## Required action
Print out the whole listing below exactly as it is written.

++++

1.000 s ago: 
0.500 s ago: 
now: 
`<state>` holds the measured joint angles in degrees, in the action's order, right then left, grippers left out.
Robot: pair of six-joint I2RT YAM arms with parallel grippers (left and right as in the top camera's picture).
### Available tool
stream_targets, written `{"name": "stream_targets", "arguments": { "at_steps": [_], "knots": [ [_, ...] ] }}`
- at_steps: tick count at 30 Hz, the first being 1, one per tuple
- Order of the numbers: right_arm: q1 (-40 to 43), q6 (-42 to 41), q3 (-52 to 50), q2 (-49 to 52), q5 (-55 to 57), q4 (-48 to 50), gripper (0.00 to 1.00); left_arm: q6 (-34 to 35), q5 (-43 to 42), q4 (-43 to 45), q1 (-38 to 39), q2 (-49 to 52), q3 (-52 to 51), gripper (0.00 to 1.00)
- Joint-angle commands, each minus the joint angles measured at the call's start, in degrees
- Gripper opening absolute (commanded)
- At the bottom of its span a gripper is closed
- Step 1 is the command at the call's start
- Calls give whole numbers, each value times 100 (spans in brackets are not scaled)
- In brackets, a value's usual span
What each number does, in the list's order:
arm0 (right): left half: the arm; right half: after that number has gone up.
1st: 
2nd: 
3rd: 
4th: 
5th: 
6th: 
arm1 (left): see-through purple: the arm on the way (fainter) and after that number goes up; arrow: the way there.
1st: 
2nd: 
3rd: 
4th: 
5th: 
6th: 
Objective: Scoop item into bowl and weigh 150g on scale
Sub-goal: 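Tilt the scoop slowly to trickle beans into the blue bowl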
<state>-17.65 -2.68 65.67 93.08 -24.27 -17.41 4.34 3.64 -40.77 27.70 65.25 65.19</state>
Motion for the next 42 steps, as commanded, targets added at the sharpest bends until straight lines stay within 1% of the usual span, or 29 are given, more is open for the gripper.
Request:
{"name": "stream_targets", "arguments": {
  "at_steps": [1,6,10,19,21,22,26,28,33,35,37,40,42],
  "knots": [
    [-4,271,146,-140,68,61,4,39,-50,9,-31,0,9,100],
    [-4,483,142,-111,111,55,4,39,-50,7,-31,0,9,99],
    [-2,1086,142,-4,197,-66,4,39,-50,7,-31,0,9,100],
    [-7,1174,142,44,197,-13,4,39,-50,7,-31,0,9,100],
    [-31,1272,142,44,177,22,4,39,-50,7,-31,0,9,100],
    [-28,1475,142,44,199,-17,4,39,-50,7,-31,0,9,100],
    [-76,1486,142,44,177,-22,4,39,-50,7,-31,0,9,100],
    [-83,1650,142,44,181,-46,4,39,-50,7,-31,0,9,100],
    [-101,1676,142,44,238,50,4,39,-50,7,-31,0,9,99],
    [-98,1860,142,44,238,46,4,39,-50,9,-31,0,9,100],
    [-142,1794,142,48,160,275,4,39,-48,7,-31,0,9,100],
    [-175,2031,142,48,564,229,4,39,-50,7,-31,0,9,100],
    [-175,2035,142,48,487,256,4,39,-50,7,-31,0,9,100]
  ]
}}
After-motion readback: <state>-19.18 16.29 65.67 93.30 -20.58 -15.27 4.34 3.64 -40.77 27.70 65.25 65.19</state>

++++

## Answer to this task
1.000 s ago: 
0.500 s ago: 
now: 
`<state>` holds the measured joint angles in degrees, in the action's order, right then left, grippers left out.
Robot: pair of six-joint I2RT YAM arms with parallel grippers (left and right as in the top camera's picture).
### Available tool
stream_targets, written `{"name": "stream_targets", "arguments": { "at_steps": [_], "knots": [ [_, ...] ] }}`
- at_steps: tick count at 30 Hz, the first being 1, one per tuple
- Order of the numbers: right_arm: q1 (-40 to 43), q6 (-42 to 41), q3 (-52 to 50), q2 (-49 to 52), q5 (-55 to 57), q4 (-48 to 50), gripper (0.00 to 1.00); left_arm: q6 (-34 to 35), q5 (-43 to 42), q4 (-43 to 45), q1 (-38 to 39), q2 (-49 to 52), q3 (-52 to 51), gripper (0.00 to 1.00)
- Joint-angle commands, each minus the joint angles measured at the call's start, in degrees
- Gripper opening absolute (commanded)
- At the bottom of its span a gripper is closed
- Step 1 is the command at the call's start
- Calls give whole numbers, each value times 100 (spans in brackets are not scaled)
- In brackets, a value's usual span
What each number does, in the list's order:
arm0 (right): left half: the arm; right half: after that number has gone up.
1st: 
2nd: 
3rd: 
4th: 
5th: 
6th: 
arm1 (left): see-through purple: the arm on the way (fainter) and after that number goes up; arrow: the way there.
1st: 
2nd: 
3rd: 
4th: 
5th: 
6th: 
Objective: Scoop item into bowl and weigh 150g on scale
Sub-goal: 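Tilt the scoop slowly to trickle beans into the blue bowl
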<state>-17.65 -2.68 65.67 93.08 -24.27 -17.41 4.34 3.64 -40.77 27.70 65.25 65.19</state>
Motion for the next 42 steps, as commanded, targets added at the sharpest bends until straight lines stay within 1% of the usual span, or 29 are given, more is open for the gripper.
Request:
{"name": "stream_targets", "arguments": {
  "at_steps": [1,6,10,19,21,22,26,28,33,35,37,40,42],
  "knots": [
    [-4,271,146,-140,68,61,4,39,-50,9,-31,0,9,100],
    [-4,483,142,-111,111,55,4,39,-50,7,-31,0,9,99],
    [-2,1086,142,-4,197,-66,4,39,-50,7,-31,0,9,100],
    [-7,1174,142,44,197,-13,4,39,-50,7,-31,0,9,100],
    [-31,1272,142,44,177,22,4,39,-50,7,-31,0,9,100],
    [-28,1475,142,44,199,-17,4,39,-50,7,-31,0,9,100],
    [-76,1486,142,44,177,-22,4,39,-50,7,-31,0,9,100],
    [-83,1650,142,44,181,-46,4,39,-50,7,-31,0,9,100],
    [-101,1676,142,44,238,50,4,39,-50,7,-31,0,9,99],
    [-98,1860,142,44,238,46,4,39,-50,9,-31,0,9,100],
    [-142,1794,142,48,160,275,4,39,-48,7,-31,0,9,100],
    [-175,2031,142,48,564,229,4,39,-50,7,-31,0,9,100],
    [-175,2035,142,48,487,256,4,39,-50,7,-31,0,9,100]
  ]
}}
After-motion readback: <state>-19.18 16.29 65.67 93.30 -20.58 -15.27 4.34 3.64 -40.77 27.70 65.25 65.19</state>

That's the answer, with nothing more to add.